Mikrokat supports middleware functions that can intercept and handle incoming requests. Middleware is registered using the use() function inside onStart().

A middleware is a function with the same signature as your main handler:

async function myMiddleware(request, env, ctx) {
  if (shouldHandle(request)) {
    return new Response("Handled by middleware");
  }
  // Return undefined to fall through
}

You can register it like this:

export function onStart({ use }) {
  use(myMiddleware);
}

If the middleware returns a Response, the request handling stops there. If it returns undefined or anything falsy, the next middleware (or main handler) is tried.

Optional: Run middleware after the main handler

By default, middleware runs before your main handler. You can also register "fallback" middleware that runs only if the main handler (and earlier middleware) did not handle the request:

export function onStart({ use }) {
  use(myFallbackMiddleware, { fallback: true });
}

This is useful for things like custom 404 pages, logging, or handling proxy-style fallthroughs.

Static Content

By strong convention, all files in the public directory will be served statically. Incoming requests for existing static content will be served directly, and your handler will not be invoked.

Conditional Imports

Mikrokat supports conditional imports declared in your mikrokat.json file. This lets you specify platform-dependent module bindings that are resolved at buildtime and passed into your handler functions.

When deploying to edge platforms like those Mikrokat targets, the code is bundled before deployment. This means you can't use dynamic import() with runtime conditions like if (platform === 'node'). All imports must be statically analyzable.

Conditional imports in Mikrokat solve this by allowing you to declaratively map platform-specific modules, which are resolved at build time and passed into your app at runtime.

Declare conditional imports in your mikrokat.json file:

{
  "imports": [
    {
      "import": "Database",
      "from": "better-sqlite3",
      "if": {
        "platform": "node"
      }
    }
  ]
}

The default export from better-sqlite3 will now available in your handlers like this:

export function onFetch({env, platform, imports}) {
    if (platform=="node")
        env.DB=new imports.Database("local.sqlite");
}

Bindable Services

Mikrokat supports Bindable Services so your app can cleanly declare and connect to cloud resources while staying portable across platforms.

Declare your services in mikrokat.json mikrokat.services. Mikrokat will inject these during runtime into your environment.

Example:

{
  "services": {
    "DB": [
      {
        "type": "better-sqlite3",
        "filename": "mylocalstagingdatabase.db",
        "if": {"platform": "node"}
      },
      {
        "type": "neon",
        "url": "...",
        "if": {"platform": "netlify"}
      }
    ]
  }
}

This will make the database available under env.DB at runtime.

Config Filesystem

The virtual config filesystem makes it possible to include configuration or other static files directly in your edge deployment, which is essential for platforms that don’t support traditional file access.

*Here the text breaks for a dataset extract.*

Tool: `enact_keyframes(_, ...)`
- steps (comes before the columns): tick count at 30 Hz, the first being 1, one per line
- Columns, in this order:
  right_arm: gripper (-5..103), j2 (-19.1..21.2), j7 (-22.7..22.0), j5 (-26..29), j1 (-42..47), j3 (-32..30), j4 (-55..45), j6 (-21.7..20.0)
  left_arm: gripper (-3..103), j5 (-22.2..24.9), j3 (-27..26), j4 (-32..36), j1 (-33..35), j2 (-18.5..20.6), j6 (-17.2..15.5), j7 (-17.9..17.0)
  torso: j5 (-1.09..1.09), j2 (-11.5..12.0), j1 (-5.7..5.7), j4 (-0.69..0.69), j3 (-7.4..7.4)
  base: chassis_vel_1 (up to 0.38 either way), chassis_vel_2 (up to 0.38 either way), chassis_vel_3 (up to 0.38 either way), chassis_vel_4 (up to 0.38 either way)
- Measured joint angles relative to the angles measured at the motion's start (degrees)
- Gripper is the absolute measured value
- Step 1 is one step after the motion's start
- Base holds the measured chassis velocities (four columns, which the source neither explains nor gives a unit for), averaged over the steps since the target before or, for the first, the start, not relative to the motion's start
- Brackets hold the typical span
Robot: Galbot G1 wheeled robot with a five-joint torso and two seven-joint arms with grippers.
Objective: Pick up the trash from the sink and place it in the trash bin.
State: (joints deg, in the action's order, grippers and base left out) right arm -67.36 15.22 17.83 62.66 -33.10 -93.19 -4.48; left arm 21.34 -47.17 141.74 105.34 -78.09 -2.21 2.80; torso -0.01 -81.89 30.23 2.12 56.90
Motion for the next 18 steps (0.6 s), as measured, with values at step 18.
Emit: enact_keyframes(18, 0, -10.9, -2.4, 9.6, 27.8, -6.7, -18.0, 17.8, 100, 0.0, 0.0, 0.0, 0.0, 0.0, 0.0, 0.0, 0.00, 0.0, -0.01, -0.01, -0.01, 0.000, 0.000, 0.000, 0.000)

Please note that this is not intended for serving static content to the client, but for smaller pieces of information, such as configuration files, that needs to be available at runtime. For serving static content, see Static Content.

In your mikrokat.json:

{
  "files": ["config.json","info.yaml","conf/*.json"]
}

These files are then available at runtime using:

const config = JSON.parse(ev.fs.readFileSync("config.json", "utf-8"));

This allows edge functions to access configuration or data without requiring a traditional file system.